=== Data for this task ===

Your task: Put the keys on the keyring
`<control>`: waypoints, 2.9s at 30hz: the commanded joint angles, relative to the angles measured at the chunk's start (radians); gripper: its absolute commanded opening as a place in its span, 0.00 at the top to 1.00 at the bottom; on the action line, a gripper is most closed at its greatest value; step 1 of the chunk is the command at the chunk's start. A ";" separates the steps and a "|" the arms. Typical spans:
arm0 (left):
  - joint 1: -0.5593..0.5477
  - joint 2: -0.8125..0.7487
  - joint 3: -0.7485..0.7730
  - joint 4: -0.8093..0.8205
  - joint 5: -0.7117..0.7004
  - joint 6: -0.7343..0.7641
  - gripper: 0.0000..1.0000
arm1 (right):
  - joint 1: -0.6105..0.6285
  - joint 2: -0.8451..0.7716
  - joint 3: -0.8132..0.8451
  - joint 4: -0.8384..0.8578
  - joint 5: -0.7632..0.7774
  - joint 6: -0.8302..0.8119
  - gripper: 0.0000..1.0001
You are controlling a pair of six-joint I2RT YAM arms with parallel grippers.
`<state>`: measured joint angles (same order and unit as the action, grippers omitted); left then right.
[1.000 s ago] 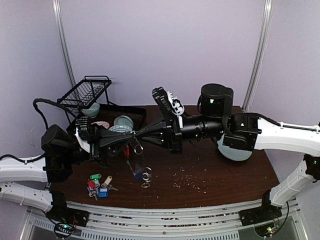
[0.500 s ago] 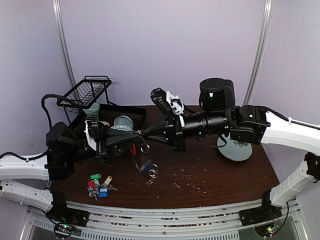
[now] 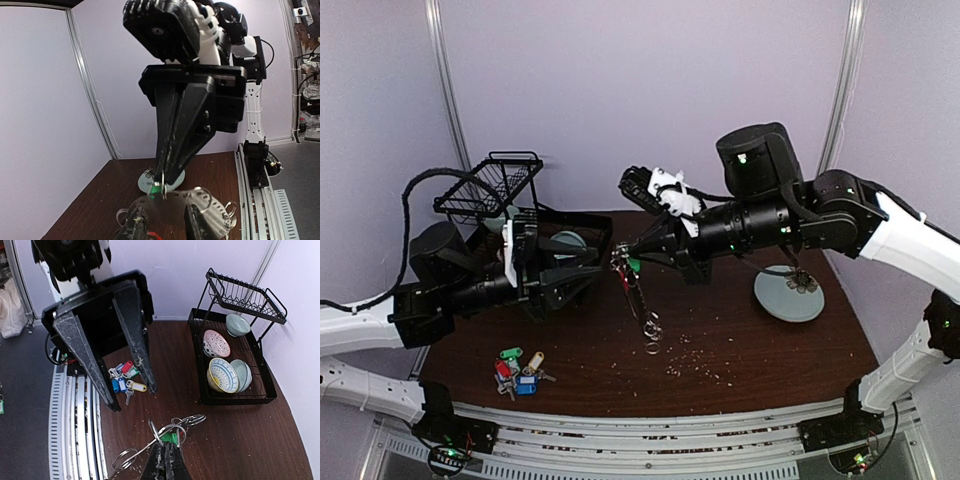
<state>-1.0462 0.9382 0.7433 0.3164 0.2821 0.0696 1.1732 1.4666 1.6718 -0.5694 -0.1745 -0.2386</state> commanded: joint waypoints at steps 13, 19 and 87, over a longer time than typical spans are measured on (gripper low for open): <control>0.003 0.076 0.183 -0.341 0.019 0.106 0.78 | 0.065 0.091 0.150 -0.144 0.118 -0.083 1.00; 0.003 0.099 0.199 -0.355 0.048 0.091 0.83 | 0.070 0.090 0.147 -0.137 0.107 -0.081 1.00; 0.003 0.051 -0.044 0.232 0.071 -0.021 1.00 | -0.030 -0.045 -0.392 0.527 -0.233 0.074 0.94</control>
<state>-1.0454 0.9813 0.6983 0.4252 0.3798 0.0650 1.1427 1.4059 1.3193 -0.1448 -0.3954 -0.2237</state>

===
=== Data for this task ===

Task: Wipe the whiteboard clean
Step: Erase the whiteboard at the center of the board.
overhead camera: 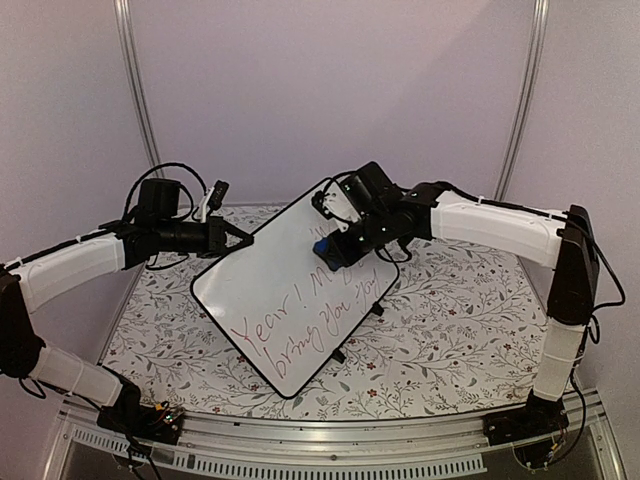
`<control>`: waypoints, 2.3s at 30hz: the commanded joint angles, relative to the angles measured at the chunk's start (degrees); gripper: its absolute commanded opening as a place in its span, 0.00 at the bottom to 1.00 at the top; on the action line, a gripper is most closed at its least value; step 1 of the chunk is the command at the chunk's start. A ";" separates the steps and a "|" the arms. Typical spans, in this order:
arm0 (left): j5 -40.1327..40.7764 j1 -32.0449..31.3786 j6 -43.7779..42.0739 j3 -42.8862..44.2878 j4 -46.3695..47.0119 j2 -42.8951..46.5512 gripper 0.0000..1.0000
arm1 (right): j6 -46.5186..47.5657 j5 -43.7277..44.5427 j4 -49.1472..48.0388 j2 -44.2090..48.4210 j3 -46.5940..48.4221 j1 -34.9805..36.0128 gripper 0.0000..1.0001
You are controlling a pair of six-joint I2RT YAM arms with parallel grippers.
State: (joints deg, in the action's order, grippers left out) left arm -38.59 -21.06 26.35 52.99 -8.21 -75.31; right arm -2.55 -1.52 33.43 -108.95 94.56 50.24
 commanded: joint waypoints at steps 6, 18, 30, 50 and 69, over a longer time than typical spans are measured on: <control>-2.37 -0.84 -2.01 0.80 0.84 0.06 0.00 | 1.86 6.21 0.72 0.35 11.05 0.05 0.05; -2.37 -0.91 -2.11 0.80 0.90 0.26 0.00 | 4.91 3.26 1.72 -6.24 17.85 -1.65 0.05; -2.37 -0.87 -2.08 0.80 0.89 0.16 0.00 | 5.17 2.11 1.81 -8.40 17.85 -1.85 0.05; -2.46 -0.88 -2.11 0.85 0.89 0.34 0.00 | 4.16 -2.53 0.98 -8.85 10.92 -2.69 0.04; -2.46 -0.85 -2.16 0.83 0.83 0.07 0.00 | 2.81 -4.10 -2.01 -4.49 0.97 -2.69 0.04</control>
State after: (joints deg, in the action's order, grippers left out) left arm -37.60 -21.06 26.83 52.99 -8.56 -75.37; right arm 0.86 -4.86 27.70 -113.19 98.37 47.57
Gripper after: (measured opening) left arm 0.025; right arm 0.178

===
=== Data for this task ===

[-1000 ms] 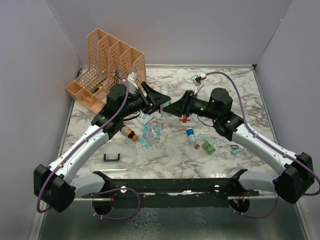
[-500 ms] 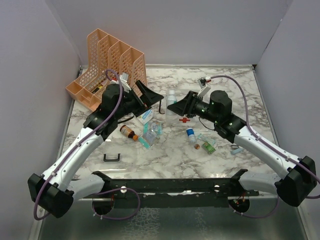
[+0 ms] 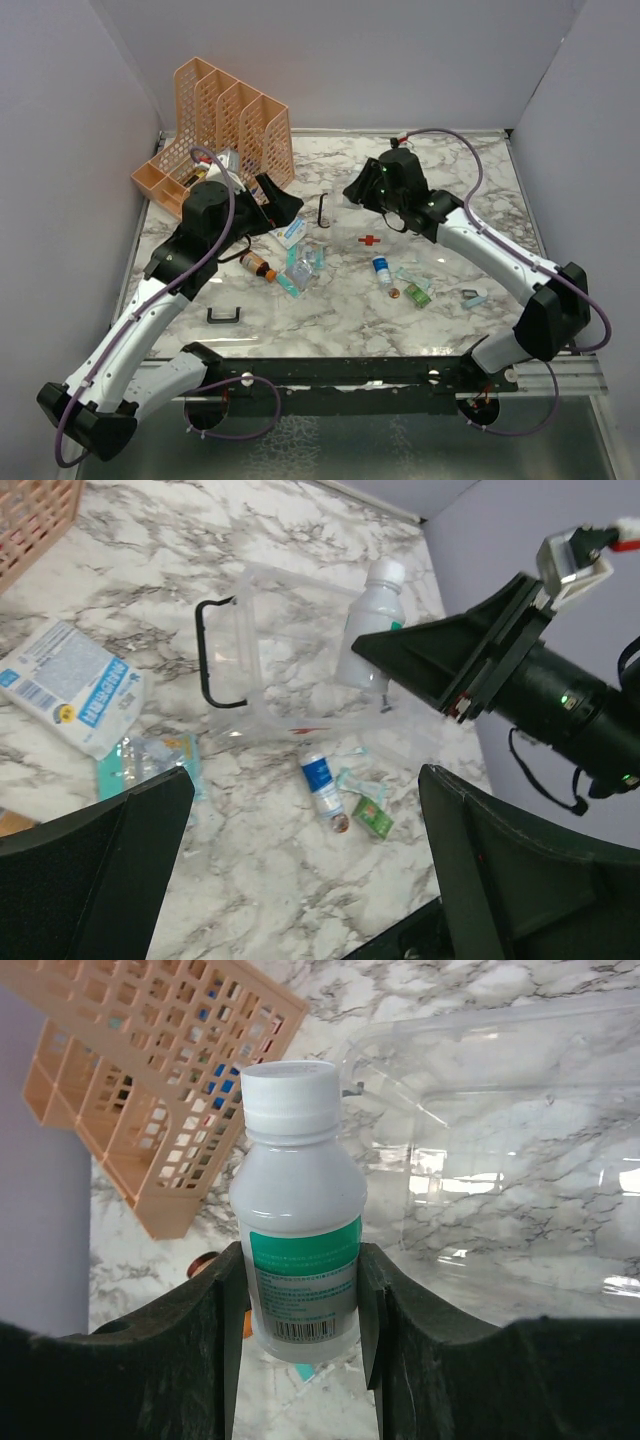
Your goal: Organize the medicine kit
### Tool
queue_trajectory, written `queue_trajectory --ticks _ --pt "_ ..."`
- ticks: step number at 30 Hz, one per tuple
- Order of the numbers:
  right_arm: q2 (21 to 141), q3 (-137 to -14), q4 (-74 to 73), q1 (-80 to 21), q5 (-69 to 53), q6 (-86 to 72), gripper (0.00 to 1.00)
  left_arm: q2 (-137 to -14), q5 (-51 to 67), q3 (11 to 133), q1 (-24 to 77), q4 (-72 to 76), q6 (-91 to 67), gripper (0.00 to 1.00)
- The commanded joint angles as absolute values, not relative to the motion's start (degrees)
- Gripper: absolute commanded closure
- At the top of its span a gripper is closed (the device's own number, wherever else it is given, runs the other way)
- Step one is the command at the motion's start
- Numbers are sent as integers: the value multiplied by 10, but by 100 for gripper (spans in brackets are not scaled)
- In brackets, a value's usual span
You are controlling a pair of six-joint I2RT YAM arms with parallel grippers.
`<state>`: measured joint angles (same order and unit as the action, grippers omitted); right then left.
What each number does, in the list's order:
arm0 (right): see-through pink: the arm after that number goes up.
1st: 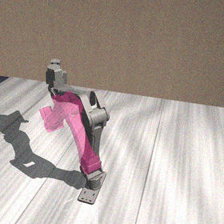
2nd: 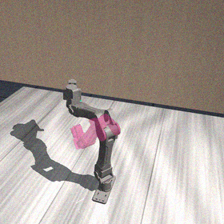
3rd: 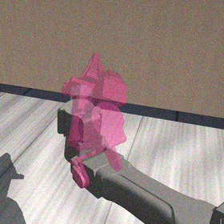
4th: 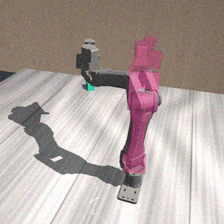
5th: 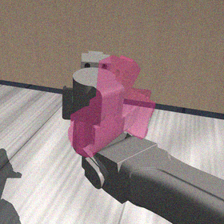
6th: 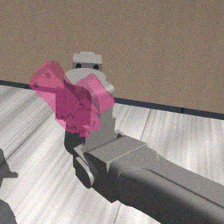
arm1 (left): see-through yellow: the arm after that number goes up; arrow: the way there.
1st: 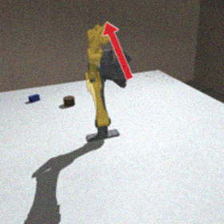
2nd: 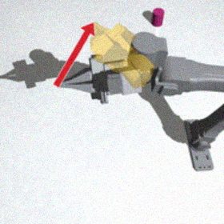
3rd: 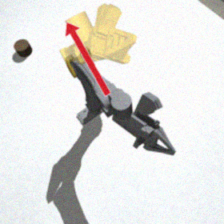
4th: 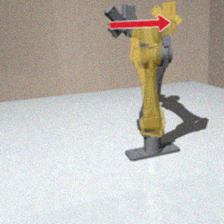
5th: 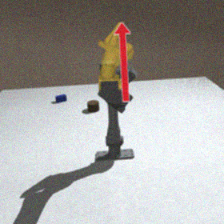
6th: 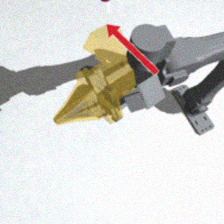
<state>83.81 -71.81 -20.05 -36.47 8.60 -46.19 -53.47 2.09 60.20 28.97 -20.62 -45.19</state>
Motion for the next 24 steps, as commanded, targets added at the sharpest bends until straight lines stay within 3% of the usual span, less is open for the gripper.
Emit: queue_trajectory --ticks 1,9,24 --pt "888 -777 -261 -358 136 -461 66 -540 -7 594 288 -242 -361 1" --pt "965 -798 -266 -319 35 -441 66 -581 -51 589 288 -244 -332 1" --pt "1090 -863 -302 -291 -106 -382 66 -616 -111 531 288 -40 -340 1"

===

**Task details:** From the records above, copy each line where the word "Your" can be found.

**Expected answer:**
Your task: Put the keys on the keyring
Your goal: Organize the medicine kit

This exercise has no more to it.